● **Data**:
..........

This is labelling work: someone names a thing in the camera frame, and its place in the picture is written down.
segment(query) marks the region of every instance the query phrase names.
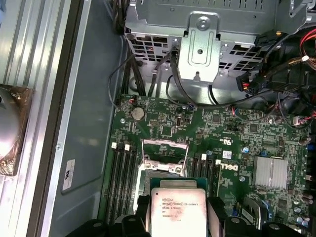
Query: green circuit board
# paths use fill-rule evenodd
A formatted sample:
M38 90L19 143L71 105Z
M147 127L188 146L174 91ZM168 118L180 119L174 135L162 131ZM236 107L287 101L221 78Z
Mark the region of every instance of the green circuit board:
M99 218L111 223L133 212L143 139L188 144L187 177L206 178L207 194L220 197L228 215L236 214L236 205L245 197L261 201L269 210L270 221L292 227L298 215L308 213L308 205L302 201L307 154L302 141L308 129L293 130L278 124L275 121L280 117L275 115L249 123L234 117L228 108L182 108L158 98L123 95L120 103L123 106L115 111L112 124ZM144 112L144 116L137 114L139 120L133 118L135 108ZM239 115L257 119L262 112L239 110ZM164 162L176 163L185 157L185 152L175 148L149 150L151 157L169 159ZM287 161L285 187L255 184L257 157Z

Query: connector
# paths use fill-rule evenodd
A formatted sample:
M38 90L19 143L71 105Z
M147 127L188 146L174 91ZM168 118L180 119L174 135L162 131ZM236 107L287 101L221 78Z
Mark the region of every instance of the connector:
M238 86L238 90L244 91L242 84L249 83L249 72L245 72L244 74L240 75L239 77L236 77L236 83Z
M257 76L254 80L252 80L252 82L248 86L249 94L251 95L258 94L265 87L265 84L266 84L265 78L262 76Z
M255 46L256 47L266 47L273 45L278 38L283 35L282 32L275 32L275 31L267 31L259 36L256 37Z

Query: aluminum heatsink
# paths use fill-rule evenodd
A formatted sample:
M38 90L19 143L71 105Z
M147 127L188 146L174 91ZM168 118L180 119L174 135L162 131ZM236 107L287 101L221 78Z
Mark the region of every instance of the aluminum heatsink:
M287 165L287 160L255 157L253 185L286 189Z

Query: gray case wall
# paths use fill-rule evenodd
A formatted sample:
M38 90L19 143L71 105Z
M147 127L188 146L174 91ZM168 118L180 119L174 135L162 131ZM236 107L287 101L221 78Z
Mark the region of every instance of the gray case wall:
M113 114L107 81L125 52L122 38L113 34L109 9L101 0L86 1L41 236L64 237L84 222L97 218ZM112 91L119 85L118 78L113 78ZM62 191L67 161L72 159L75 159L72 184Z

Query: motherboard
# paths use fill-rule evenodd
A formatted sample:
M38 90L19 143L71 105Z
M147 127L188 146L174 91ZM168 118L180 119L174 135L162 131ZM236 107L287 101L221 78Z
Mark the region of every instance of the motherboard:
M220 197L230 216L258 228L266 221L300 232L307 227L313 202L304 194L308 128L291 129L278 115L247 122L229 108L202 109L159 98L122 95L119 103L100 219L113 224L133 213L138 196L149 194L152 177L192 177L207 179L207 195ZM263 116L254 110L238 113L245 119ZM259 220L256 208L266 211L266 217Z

..........

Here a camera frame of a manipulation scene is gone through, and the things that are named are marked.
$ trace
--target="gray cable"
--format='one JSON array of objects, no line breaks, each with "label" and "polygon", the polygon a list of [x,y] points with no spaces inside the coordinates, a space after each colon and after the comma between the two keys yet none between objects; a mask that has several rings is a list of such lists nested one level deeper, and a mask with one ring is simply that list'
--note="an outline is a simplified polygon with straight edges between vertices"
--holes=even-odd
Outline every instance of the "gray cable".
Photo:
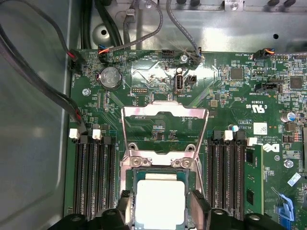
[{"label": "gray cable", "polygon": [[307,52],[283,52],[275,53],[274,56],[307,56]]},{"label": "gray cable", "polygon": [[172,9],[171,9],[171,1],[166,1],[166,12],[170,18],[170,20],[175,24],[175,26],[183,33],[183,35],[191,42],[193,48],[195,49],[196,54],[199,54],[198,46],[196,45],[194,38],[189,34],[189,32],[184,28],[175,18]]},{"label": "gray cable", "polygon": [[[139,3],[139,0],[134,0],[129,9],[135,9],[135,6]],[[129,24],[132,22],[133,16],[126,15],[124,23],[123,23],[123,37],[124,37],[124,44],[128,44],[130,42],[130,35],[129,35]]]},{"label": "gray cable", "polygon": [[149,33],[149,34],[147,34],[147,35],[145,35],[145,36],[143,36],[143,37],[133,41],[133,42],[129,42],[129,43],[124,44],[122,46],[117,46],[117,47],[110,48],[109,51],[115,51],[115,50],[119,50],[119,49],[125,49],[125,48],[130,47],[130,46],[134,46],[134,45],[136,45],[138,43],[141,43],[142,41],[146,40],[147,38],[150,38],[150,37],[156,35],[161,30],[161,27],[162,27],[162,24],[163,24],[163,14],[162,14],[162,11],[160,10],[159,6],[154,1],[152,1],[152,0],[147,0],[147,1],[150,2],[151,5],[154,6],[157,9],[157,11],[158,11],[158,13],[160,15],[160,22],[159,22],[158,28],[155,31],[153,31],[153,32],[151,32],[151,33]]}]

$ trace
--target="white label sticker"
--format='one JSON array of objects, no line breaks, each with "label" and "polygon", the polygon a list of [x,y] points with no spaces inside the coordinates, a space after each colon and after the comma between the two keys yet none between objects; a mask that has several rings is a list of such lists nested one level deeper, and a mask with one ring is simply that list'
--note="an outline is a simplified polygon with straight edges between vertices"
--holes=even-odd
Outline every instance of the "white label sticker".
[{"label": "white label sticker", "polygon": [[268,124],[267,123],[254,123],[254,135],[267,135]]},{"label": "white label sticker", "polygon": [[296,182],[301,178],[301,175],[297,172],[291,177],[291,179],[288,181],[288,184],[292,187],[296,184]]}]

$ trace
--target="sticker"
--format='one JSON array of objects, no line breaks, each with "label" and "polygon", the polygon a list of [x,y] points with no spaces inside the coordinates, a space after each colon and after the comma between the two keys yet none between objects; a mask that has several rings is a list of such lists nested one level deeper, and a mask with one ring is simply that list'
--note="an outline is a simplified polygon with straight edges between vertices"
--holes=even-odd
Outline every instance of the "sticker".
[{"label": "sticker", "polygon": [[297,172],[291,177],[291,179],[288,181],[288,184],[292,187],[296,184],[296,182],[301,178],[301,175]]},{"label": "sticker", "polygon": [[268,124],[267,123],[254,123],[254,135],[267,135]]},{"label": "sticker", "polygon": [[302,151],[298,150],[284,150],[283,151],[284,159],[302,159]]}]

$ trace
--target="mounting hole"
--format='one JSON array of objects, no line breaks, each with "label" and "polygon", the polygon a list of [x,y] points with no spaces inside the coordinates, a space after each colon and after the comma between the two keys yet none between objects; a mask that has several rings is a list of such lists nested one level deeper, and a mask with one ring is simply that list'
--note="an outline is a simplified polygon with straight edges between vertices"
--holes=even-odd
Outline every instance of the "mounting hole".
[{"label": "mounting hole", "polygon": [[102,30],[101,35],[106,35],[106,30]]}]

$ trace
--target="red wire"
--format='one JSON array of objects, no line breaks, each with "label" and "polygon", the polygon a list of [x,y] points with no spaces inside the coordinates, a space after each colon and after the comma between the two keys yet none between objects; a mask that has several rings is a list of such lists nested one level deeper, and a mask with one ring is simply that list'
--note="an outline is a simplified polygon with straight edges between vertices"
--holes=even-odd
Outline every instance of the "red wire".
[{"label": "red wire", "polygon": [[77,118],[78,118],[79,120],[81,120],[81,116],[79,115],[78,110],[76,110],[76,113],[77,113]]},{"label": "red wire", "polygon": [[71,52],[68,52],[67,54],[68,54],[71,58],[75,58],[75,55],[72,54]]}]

..........

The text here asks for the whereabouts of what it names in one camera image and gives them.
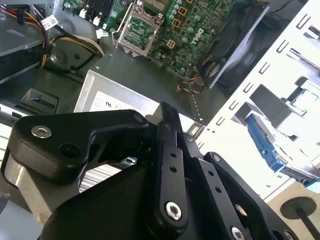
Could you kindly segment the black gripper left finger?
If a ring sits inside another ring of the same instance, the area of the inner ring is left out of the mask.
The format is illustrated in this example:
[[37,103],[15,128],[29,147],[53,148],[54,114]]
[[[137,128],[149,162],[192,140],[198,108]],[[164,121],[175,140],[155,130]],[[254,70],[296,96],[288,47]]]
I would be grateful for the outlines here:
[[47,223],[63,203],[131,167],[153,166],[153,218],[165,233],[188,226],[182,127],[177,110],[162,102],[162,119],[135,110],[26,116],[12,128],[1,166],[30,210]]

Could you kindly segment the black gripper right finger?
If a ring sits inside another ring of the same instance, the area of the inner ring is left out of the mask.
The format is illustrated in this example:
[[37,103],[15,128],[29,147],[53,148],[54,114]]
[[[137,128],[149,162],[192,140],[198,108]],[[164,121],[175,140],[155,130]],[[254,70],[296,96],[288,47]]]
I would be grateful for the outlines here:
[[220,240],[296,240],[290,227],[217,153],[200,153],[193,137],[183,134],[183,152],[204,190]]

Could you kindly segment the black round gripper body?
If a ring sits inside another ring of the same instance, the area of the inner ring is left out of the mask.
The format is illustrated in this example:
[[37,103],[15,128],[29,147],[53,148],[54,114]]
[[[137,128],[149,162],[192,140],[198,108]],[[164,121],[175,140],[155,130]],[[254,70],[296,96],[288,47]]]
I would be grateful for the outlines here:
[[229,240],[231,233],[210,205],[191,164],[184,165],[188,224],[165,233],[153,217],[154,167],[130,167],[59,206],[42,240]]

..........

● **Exercise objective**:
Filter the listing above by the word "target"; copy each line that passes.

● **Answer to this task**:
--target="gray cable"
--target="white label sticker"
--target="sticker"
--target="mounting hole"
--target="red wire"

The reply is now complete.